An estimated 6.9 million Americans age 65 and older alone are living with Alzheimer’s. The global market is estimated to be worth over $4B already, but there is only one drug on the market that addresses the disease’s underlying biology, Lecanemab. It is expensive and the full benefits are not yet clear.
Sildenafil is a phosphodiesterase-5 inhibitor (PDE5-I) normally used to treat erectile dysfunction or high blood pressure, but there is also evidence that the drug could be beneficial when it comes to preventing and possibly treating Alzheimer’s. For the last three years, Cleveland Clinic researchers have been studying the possibility of repurposing the drug for Alzheimer’s disease. Now, they have new data to show that it could be effective.

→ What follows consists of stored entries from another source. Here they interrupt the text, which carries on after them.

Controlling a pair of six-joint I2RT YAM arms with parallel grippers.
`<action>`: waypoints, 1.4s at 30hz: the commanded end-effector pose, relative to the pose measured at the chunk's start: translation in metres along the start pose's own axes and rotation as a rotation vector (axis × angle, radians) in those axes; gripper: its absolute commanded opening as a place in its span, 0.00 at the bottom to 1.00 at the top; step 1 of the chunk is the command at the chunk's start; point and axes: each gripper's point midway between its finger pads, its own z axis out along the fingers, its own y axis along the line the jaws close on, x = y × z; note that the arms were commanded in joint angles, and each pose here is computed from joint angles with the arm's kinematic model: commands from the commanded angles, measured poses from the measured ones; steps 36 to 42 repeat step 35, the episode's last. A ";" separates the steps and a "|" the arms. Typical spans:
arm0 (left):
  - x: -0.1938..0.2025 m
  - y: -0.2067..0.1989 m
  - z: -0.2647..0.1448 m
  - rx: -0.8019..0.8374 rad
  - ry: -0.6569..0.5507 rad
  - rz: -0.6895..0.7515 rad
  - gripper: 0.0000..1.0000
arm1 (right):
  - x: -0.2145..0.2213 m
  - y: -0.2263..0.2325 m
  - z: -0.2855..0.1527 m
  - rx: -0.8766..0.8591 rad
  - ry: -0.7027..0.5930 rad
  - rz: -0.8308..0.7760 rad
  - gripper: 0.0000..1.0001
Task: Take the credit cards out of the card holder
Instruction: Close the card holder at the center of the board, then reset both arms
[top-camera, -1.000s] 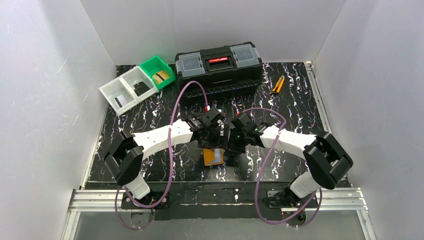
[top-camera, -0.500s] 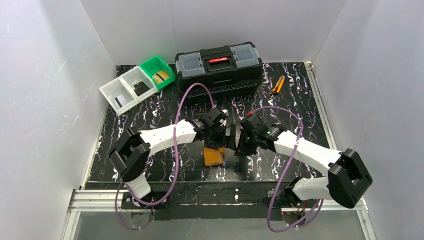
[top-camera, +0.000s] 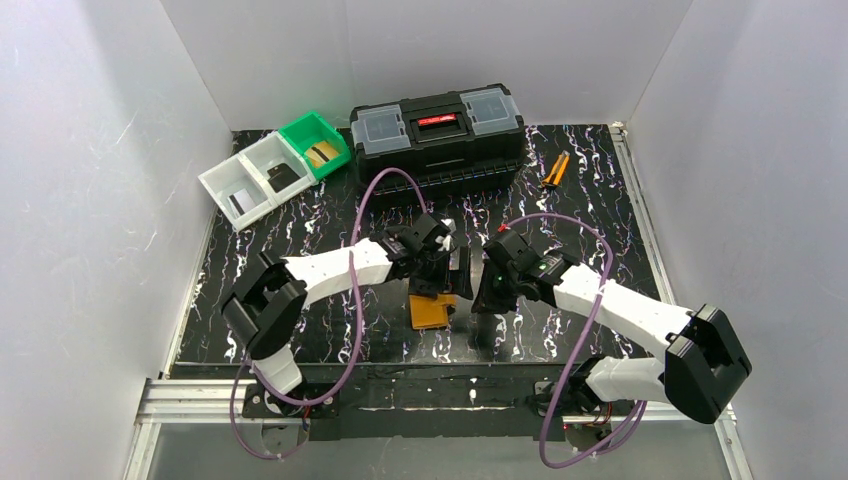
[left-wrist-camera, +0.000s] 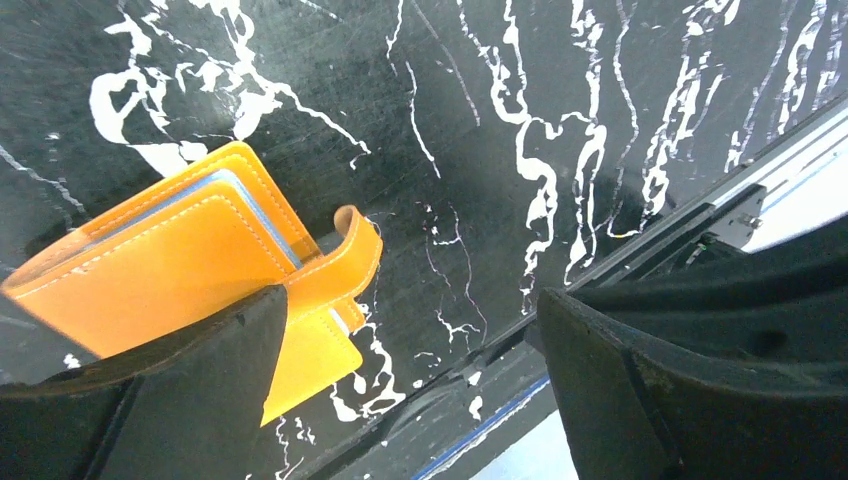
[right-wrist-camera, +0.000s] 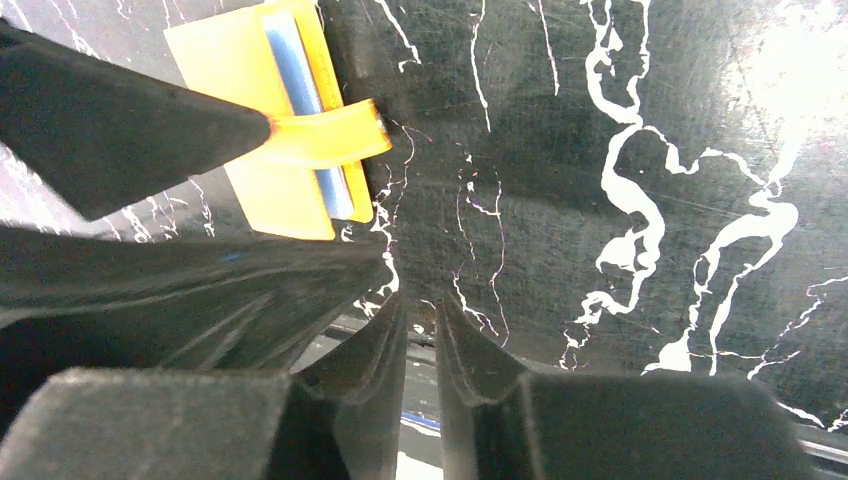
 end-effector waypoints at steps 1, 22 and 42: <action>-0.032 -0.021 -0.053 0.047 -0.110 0.064 0.96 | -0.022 0.020 -0.020 -0.041 -0.083 -0.027 0.27; -0.084 0.029 -0.212 -0.222 -0.424 0.070 0.98 | -0.083 0.072 -0.097 -0.174 -0.346 -0.082 0.99; -0.075 0.043 -0.218 -0.256 -0.443 0.052 0.98 | -0.087 0.072 -0.105 -0.183 -0.380 -0.081 0.98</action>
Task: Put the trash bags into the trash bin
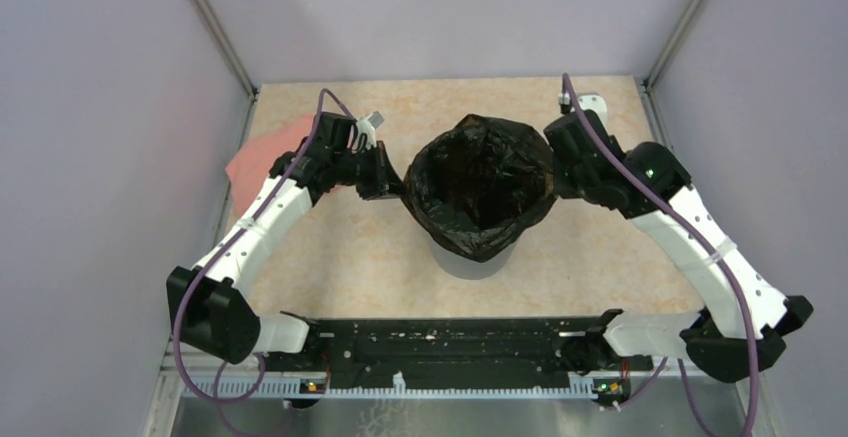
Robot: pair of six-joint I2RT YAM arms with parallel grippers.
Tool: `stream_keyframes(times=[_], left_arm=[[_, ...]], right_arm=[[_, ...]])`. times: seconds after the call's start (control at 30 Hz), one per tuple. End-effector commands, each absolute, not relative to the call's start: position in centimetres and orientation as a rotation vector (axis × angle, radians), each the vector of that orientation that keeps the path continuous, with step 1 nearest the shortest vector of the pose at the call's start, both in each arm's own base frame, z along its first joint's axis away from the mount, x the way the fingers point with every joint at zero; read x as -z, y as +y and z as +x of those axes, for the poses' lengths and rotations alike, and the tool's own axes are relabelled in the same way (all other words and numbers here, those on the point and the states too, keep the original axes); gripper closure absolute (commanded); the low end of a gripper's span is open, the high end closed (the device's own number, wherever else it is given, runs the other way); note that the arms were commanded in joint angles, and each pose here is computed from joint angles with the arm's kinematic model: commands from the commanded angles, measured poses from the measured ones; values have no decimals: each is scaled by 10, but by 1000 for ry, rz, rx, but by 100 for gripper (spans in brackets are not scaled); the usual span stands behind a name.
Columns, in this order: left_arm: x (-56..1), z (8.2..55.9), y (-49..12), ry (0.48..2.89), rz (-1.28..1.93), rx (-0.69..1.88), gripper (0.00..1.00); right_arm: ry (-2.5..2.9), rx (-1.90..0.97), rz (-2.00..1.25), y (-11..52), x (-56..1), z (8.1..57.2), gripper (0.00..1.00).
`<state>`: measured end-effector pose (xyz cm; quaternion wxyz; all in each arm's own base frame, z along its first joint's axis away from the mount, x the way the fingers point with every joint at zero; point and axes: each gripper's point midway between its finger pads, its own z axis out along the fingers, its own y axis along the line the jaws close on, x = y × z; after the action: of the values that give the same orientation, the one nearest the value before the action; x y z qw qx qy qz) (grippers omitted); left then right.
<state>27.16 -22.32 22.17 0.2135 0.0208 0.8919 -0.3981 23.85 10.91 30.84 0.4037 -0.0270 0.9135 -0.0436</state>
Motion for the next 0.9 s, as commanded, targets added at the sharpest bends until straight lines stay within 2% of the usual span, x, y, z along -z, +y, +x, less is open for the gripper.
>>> stream_keyframes(times=[0.0, 0.27, 0.87], left_arm=[[-232, 274, -227, 2416, 81, 1124, 100], [-223, 277, -225, 2424, 54, 1101, 100], [-195, 291, -223, 2493, -18, 1030, 100]], right_arm=[[2280, -70, 9, 116, -303, 235, 100], [2309, -172, 72, 119, -266, 228, 100], [2363, -160, 114, 107, -212, 222, 100]])
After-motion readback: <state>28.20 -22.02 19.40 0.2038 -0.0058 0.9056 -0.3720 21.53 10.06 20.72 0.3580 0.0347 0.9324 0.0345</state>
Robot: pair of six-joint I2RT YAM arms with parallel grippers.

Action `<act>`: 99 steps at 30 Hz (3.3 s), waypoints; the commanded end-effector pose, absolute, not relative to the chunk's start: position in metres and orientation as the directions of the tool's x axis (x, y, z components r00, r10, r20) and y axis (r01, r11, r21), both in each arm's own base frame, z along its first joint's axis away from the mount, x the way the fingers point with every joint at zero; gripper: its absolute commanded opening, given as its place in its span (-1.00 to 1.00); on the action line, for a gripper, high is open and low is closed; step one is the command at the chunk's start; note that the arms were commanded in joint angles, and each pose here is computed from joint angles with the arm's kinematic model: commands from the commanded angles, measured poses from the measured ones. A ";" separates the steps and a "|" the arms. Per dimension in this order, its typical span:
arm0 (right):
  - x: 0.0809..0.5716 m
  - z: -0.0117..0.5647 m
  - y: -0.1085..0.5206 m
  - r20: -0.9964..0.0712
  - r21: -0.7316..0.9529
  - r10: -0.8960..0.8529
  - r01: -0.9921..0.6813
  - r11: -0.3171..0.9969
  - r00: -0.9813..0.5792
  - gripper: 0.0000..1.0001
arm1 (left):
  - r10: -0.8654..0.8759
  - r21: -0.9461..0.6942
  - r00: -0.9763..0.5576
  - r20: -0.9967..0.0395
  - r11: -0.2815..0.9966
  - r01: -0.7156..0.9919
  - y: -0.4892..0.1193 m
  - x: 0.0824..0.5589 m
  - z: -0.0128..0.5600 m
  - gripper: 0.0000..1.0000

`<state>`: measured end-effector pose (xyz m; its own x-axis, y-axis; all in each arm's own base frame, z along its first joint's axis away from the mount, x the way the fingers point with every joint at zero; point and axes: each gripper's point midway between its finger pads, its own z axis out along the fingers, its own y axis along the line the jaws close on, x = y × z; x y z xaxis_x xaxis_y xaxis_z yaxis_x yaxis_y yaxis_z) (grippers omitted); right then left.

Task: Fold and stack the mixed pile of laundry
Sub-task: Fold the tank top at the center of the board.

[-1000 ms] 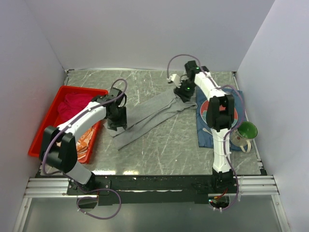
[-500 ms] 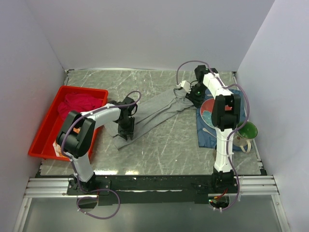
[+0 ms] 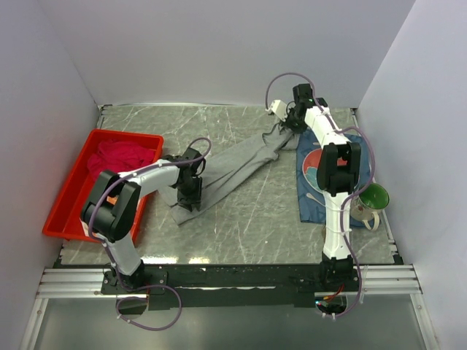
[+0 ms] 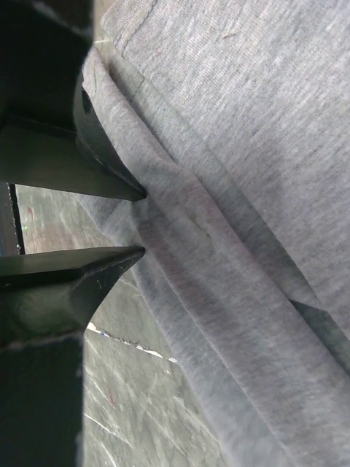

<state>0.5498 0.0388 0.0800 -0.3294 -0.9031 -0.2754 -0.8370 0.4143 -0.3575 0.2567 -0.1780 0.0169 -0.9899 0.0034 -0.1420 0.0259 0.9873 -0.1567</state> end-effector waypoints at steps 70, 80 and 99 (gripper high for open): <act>0.476 0.052 0.160 -0.470 -0.011 -0.848 -0.959 0.284 -0.246 -0.74 | -0.125 -0.170 -0.989 -0.078 0.979 -0.111 -0.136 0.221 0.018 0.11; 0.453 0.075 0.115 -0.492 0.009 -0.812 -0.935 0.355 -0.313 -1.00 | -0.142 -0.165 -0.988 -0.065 0.978 -0.129 -0.133 0.220 0.013 0.09; 0.487 0.081 0.157 -0.564 0.073 -0.710 -0.881 0.467 -0.423 -0.20 | -0.106 -0.217 -0.986 -0.125 0.973 -0.077 -0.142 0.235 0.033 0.17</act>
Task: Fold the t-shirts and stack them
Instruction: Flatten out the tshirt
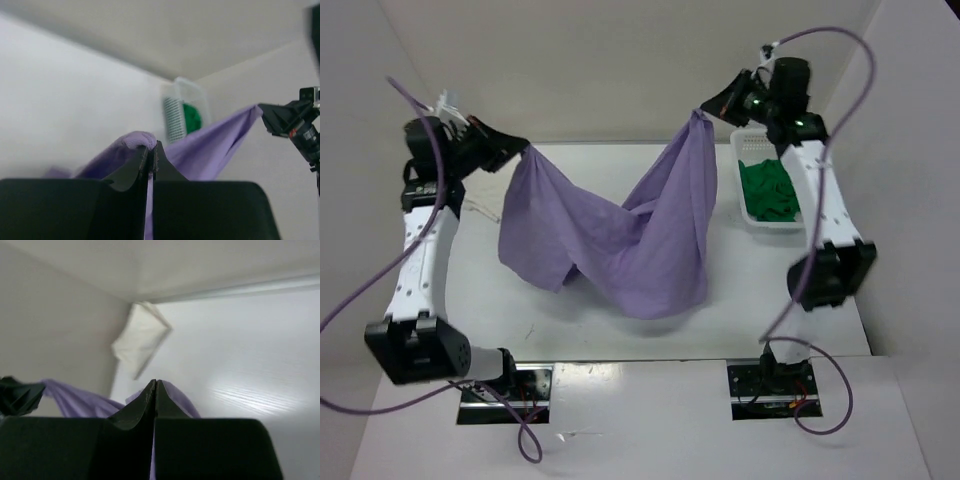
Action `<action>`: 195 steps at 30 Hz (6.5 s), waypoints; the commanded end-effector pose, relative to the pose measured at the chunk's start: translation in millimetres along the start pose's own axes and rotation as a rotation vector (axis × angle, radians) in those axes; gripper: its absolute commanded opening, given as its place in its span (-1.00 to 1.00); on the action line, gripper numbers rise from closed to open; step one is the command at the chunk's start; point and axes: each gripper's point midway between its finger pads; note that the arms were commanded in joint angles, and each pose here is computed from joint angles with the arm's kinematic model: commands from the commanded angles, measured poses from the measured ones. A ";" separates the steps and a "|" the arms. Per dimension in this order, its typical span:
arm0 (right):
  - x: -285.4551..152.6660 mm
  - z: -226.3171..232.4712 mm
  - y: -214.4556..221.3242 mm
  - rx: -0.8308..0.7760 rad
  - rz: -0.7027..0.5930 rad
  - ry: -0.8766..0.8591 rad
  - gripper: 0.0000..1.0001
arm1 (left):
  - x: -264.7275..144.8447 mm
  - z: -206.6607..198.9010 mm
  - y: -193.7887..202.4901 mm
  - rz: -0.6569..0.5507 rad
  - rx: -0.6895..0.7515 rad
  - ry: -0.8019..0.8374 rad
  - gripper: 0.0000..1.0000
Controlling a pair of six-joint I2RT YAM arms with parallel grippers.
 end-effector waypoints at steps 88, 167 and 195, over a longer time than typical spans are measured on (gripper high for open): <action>-173.8 -116.0 414.0 0.534 0.460 0.905 0.04 | -29.3 260.1 32.6 -0.108 -0.043 -0.738 -1.00; 3.6 8.5 -61.9 -0.026 -0.214 0.305 -1.00 | 25.7 11.1 -162.2 -0.437 0.022 -0.208 -1.00; -39.2 -76.8 7.2 0.048 -0.082 0.330 -1.00 | -54.7 -54.1 -148.9 -0.544 0.167 -0.077 -1.00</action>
Point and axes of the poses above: each gripper's point midway between its finger pads, its own x axis out along the fingers, its own z axis along the line the jaws close on, y = z × x, and after that the axes turned 12 degrees about -x, right-handed
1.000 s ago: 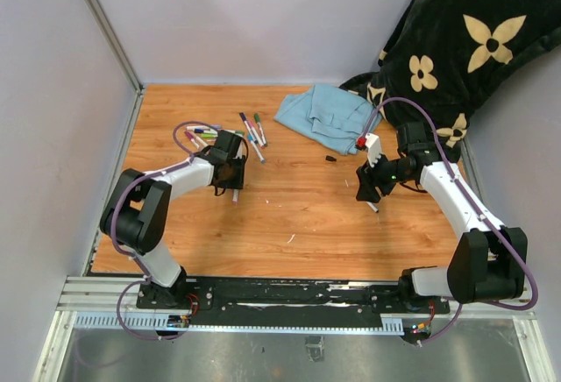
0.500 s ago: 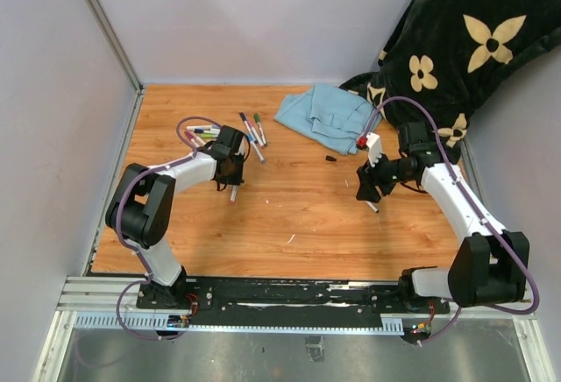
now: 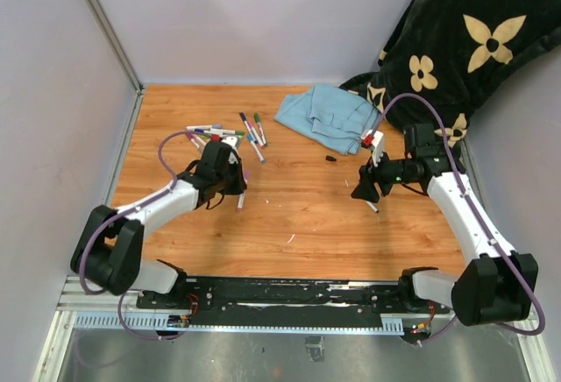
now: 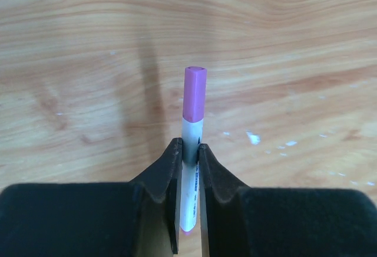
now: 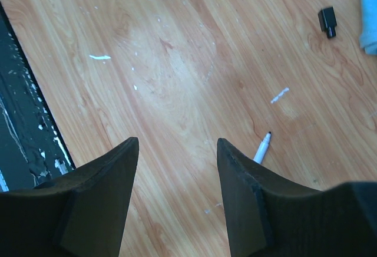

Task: Open the pen caps
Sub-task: Pick up the pen from the center of the board.

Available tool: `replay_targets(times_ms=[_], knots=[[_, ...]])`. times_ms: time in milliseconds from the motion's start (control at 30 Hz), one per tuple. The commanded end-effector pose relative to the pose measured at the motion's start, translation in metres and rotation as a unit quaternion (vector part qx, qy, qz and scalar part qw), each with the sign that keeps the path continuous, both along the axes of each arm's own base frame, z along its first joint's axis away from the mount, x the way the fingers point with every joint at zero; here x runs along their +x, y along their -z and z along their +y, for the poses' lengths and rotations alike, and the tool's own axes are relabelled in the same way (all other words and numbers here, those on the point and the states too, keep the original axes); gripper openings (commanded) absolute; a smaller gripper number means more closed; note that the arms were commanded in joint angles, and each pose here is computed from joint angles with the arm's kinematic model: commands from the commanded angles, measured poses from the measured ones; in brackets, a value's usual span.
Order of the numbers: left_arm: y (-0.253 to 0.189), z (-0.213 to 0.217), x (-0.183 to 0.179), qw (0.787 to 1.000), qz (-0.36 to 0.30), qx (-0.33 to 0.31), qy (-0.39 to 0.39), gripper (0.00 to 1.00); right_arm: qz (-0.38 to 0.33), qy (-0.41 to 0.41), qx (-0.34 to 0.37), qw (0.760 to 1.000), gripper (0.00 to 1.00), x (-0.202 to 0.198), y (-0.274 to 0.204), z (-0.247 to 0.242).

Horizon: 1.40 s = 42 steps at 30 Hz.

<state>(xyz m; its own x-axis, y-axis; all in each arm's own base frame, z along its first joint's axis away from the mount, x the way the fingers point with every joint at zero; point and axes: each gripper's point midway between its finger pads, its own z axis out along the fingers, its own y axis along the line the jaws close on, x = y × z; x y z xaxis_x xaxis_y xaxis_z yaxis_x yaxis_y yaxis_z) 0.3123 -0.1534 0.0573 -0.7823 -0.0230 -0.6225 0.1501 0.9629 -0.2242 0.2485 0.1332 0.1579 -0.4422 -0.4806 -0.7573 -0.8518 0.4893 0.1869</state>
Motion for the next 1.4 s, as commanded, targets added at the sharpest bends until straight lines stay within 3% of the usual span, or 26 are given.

This team performed real-world patient data analysis using the MarketScan Medicare Supplemental and the Clinformatics databases. They compared patients who used sildenafil with similar patients, cohorts, who used other drugs. Sildenafil use was associated with reduced likelihood of AD across four drug cohorts, including bumetanide, furosemide, spironolactone, and nifedipine.
Sildenafil’s effect on AD was notable. For example, sildenafil usage was associated with a 54% reduced incidence of AD in that cohort compared to patients who took spironolactone.
The team also used both familial and sporadic AD patient induced pluripotent stem cells (iPSC) derived neurons to evaluate the sildenafil’s mechanism-of-action.
Based on what they found, sildenafil lowered levels of certain proteins in the brain, which are linked to Alzheimer’s. It also boosted cell growth, brain function, and reduced inflammation.They found that sildenafil reduced tau hyperphosphorylation (pTau181 and pTau205) in a dose-dependent manner in both familial and sporadic AD patient iPSC-derived neurons. RNA-sequencing data analysis of sildenafil-treated AD patient iPSC-derived neurons revealed that sildenafil specifically targets AD related genes and pathobiological pathways.
Cheng said repurposing a drug that’s already on the market is much more affordable than creating a new one. Plus, it could be made available to the public a lot sooner.
“I think the next step is we’ll work together with our colleagues and physicians here to try and conduct a randomized clinical trial and really prove this drug may have both prevention and even intervention effects in our Cleveland Clinic patients as well,” said Cheng.
The authors write, “These real-world patient data validation and mechanistic observations from patient iPSC-derived neurons further suggested that sildenafil is a potential repurposable drug for AD. Yet, randomized clinical trials are warranted to validate the causal treatment effects of sildenafil in AD.”
Cheng added that it’s important to emphasize that while early research has been hopeful, people should not use this drug for Alzheimer’s prevention purposes.